• _WHAT THE TASK ASKS_
Pictures aside, quote the whole listing exactly.

───── DATA FOR ANALYSIS

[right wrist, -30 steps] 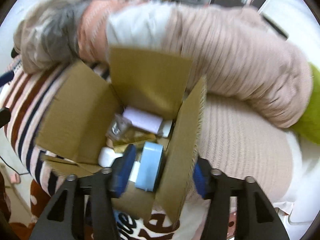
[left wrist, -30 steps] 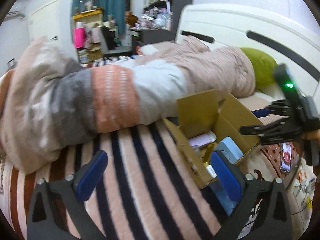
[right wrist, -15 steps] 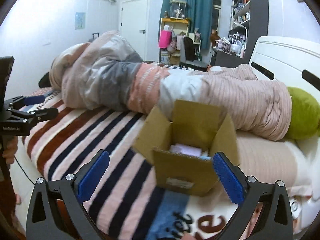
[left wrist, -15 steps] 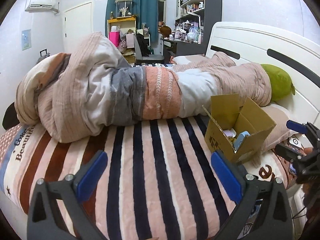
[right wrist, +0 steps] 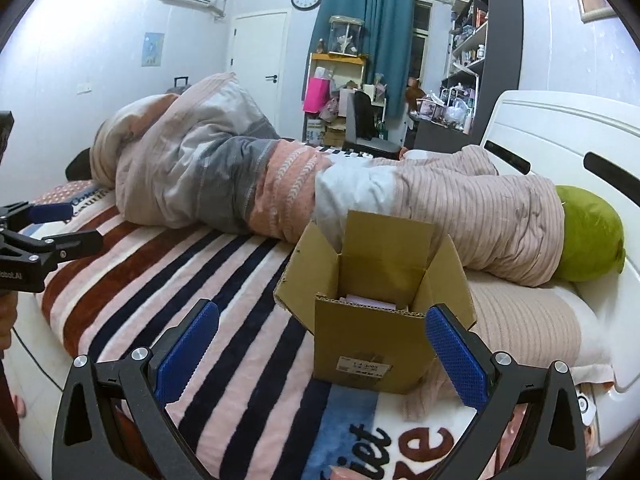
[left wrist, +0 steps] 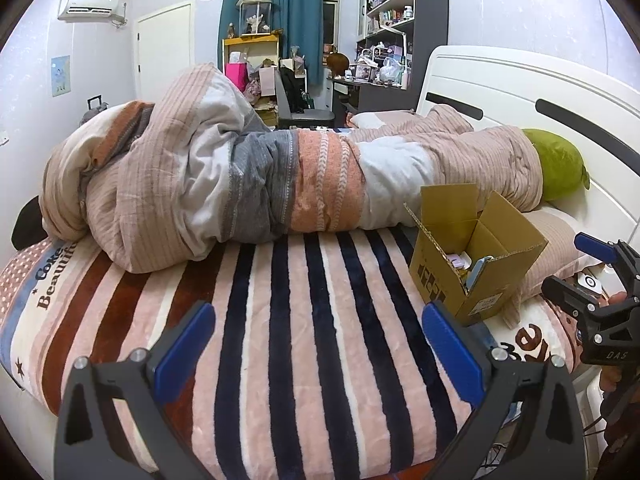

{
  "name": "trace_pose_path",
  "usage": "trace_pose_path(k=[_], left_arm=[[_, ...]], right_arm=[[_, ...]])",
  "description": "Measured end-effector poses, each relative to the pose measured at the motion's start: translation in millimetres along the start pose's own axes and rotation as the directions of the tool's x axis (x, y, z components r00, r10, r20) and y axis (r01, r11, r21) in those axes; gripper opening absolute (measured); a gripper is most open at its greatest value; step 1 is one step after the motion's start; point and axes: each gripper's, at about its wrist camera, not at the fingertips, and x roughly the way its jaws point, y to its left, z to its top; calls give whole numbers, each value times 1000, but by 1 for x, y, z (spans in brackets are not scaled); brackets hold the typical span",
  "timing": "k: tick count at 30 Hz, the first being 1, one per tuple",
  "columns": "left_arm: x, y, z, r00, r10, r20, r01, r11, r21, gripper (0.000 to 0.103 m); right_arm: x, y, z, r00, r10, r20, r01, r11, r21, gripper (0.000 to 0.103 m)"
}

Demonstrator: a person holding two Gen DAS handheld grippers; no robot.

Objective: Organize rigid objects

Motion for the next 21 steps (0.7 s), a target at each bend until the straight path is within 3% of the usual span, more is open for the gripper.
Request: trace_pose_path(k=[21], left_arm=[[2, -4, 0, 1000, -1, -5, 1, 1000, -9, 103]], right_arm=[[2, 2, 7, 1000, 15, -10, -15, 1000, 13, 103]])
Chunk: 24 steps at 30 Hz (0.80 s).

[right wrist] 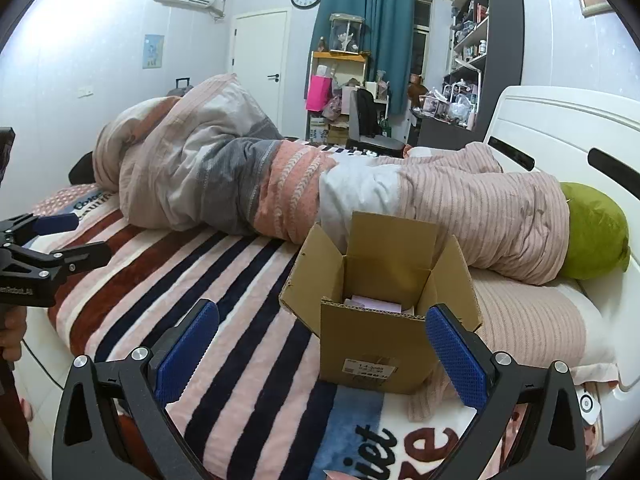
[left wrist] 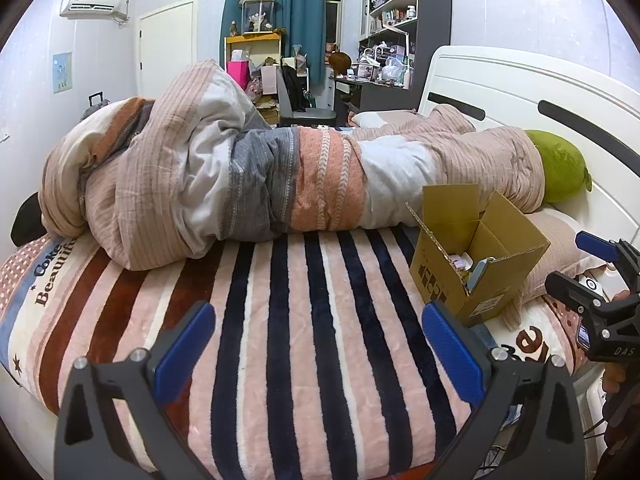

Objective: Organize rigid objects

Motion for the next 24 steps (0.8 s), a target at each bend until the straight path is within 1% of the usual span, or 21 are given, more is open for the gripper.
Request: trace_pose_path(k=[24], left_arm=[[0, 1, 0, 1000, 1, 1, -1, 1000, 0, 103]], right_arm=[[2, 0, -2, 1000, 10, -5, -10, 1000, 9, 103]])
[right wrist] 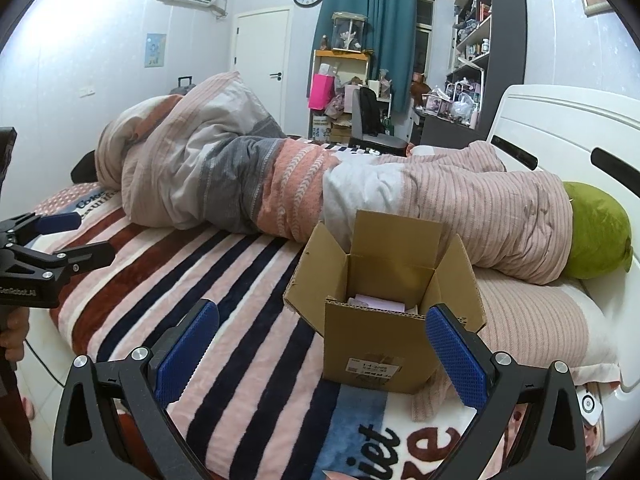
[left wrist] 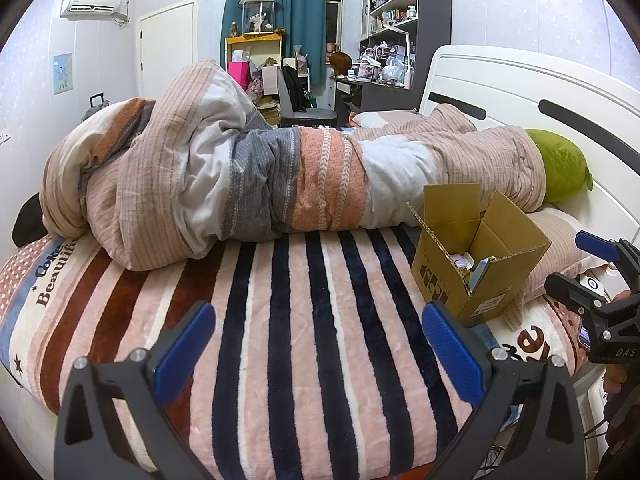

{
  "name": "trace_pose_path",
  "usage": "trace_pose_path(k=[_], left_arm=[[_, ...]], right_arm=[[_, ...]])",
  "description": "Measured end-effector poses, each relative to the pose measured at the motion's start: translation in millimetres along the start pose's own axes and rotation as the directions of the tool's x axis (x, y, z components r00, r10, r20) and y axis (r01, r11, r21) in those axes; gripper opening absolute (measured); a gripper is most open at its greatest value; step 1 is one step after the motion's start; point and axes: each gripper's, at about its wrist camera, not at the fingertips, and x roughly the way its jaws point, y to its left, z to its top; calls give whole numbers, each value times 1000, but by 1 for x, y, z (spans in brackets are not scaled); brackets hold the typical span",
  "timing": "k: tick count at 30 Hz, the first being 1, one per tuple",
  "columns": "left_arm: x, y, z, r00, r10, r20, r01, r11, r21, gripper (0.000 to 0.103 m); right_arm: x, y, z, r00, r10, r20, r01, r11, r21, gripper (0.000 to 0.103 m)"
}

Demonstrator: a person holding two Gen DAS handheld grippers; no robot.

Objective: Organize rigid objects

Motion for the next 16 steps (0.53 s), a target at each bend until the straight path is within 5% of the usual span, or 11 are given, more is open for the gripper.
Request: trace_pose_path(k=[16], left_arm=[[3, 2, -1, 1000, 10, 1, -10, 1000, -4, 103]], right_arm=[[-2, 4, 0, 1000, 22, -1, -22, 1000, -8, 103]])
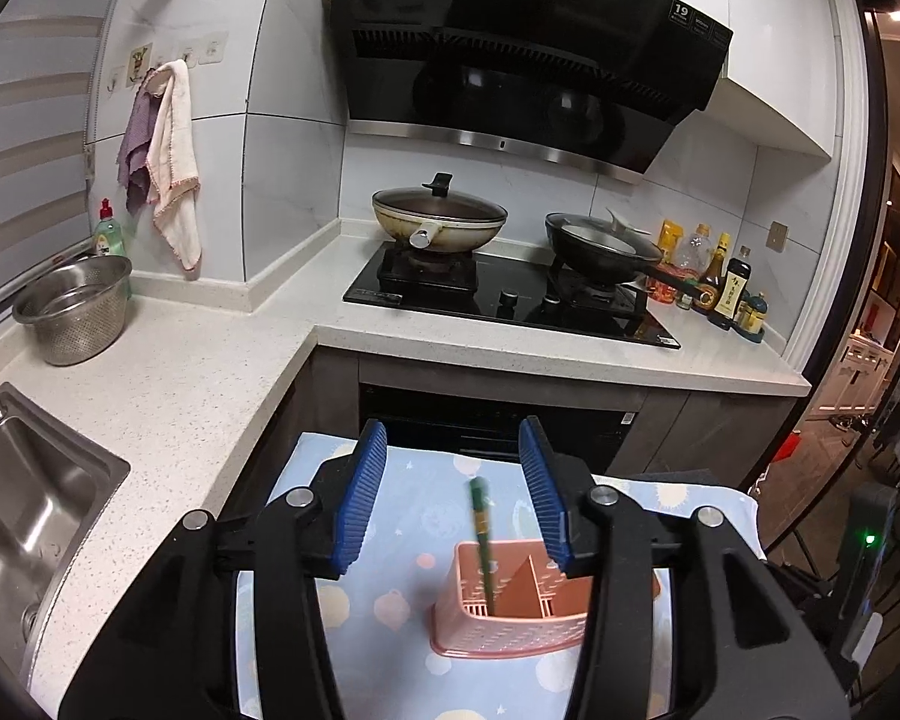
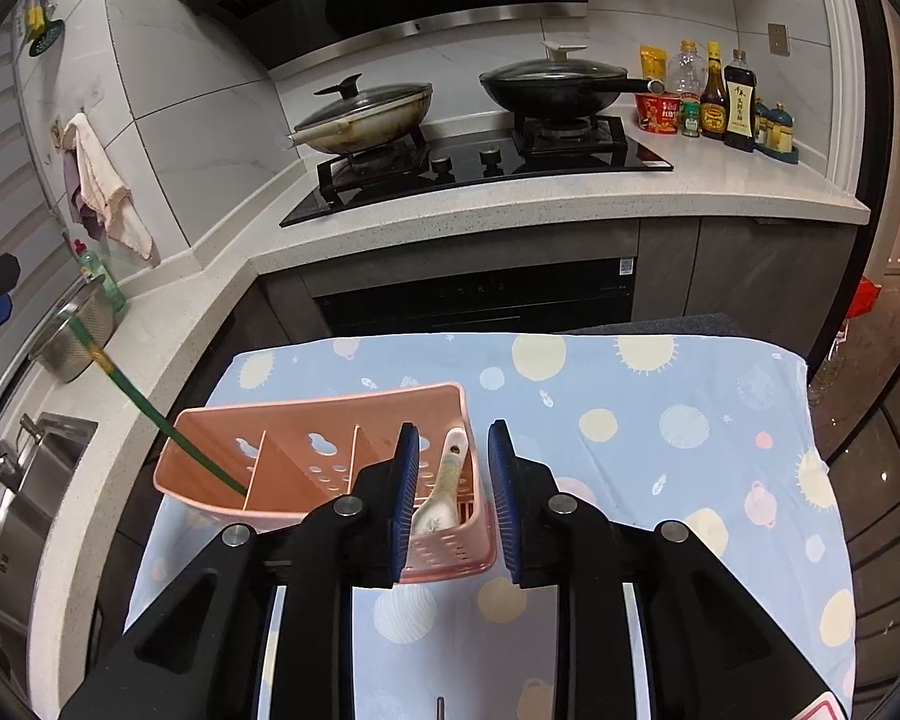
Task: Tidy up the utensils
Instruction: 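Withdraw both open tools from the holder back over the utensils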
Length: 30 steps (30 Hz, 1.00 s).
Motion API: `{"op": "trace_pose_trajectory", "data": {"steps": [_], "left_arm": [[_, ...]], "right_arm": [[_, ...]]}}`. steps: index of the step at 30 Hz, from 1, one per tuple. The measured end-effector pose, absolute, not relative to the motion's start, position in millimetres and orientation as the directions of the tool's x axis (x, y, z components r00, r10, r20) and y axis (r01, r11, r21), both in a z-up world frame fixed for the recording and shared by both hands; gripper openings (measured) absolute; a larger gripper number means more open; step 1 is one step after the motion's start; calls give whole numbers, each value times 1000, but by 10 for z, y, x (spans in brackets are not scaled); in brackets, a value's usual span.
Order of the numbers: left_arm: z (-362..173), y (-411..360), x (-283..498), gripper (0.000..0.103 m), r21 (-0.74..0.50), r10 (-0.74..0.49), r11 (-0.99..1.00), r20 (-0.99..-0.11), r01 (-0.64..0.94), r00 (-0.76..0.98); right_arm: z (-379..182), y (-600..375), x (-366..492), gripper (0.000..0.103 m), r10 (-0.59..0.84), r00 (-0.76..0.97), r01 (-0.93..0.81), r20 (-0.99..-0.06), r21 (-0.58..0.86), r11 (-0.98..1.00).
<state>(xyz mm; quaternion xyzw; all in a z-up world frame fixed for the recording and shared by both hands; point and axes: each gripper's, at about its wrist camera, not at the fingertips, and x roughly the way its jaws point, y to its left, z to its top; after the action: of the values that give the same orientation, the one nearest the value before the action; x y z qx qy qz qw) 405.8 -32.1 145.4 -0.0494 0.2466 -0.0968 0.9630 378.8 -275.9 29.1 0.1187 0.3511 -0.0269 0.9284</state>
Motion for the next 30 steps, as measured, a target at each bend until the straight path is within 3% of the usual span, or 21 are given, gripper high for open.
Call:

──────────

• _WRITTEN RESPONSE_
[right wrist, -30 steps] 
[left wrist, -30 steps] 
[right wrist, -15 steps] 
[left wrist, -15 steps] 
[right wrist, +0 steps] 
[left wrist, +0 steps] 

{
  "name": "trace_pose_path",
  "usage": "trace_pose_path(k=[_], left_arm=[[_, ...]], right_arm=[[_, ...]])",
  "description": "Measured end-effector poses, each relative to the pose measured at the motion's start: translation in millimetres along the start pose's own axes and rotation as the directions of the tool's x axis (x, y, z components r00, r10, r20) and y axis (r01, r11, r21) in those axes; gripper opening absolute (measured); a gripper is most open at its greatest value; step 1 is one step after the motion's start; point and axes: each gripper's, at about its wrist camera, not at the fingertips, and x roughly the way its jaws point, y to its left, z to its top; calls give whole numbers, each value times 1000, but by 1 for x, y, z (spans in brackets are not scaled); brackets hold the typical span",
  "timing": "k: tick count at 30 Hz, the first being 1, one per tuple",
  "columns": "left_arm: x, y, z, r00, r10, r20, r01, r11, r21, gripper (0.000 to 0.103 m); right_arm: x, y, z, r00, r10, r20, r01, r11, r21, gripper (0.000 to 0.103 m)"
}

Demonstrator: a person holding two Gen DAS handheld grippers; no robot.

Objective: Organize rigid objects

Motion for the next 21 steps (0.7 s), a target at each bend until the straight path is within 3% of the usual span, more is open for the gripper.
Request: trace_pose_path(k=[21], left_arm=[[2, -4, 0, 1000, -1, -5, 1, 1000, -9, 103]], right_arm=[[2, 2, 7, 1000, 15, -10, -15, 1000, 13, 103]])
Chunk: 24 steps at 30 Hz (0.80 s).

[right wrist] 
[left wrist] 

Objective: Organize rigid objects

Motion for the next 24 steps (0.8 s), a target at each bend until the straight path is within 1% of the usual span, or 21 are given, more is open for the gripper.
Request: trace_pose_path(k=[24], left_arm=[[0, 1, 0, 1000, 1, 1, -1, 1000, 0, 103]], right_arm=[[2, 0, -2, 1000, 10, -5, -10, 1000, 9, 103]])
[right wrist] 
[left wrist] 

{
  "name": "trace_pose_path",
  "usage": "trace_pose_path(k=[_], left_arm=[[_, ...]], right_arm=[[_, ...]])",
  "description": "Measured end-effector poses, each relative to the pose measured at the motion's start: translation in millimetres along the start pose's own axes and rotation as the directions of the tool's x axis (x, y, z components r00, r10, r20) and y axis (r01, r11, r21) in those axes; gripper opening absolute (measured); a gripper is most open at its greatest value; step 1 is one step after the motion's start; point and axes: each gripper's, at about its wrist camera, not at the fingertips, and x roughly the way its jaws point, y to its left, z to its top; calls give whole numbers, each value times 1000, but by 1 for x, y, z (spans in brackets are not scaled); brackets hold the typical span",
  "timing": "k: tick count at 30 Hz, the first being 1, one per tuple",
  "columns": "left_arm: x, y, z, r00, r10, r20, r01, r11, r21, gripper (0.000 to 0.103 m); right_arm: x, y, z, r00, r10, r20, r01, r11, r21, gripper (0.000 to 0.103 m)"
}

Demonstrator: a person holding two Gen DAS handheld grippers; no robot.

Objective: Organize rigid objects

Motion for the next 16 steps (0.53 s), a target at each bend until the straight path is within 5% of the usual span, or 11 are given, more is open for the gripper.
Request: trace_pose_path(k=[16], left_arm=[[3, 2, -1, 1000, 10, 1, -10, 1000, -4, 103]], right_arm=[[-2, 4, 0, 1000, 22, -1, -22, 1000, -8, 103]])
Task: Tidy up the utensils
Instruction: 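Withdraw both open tools from the holder back over the utensils
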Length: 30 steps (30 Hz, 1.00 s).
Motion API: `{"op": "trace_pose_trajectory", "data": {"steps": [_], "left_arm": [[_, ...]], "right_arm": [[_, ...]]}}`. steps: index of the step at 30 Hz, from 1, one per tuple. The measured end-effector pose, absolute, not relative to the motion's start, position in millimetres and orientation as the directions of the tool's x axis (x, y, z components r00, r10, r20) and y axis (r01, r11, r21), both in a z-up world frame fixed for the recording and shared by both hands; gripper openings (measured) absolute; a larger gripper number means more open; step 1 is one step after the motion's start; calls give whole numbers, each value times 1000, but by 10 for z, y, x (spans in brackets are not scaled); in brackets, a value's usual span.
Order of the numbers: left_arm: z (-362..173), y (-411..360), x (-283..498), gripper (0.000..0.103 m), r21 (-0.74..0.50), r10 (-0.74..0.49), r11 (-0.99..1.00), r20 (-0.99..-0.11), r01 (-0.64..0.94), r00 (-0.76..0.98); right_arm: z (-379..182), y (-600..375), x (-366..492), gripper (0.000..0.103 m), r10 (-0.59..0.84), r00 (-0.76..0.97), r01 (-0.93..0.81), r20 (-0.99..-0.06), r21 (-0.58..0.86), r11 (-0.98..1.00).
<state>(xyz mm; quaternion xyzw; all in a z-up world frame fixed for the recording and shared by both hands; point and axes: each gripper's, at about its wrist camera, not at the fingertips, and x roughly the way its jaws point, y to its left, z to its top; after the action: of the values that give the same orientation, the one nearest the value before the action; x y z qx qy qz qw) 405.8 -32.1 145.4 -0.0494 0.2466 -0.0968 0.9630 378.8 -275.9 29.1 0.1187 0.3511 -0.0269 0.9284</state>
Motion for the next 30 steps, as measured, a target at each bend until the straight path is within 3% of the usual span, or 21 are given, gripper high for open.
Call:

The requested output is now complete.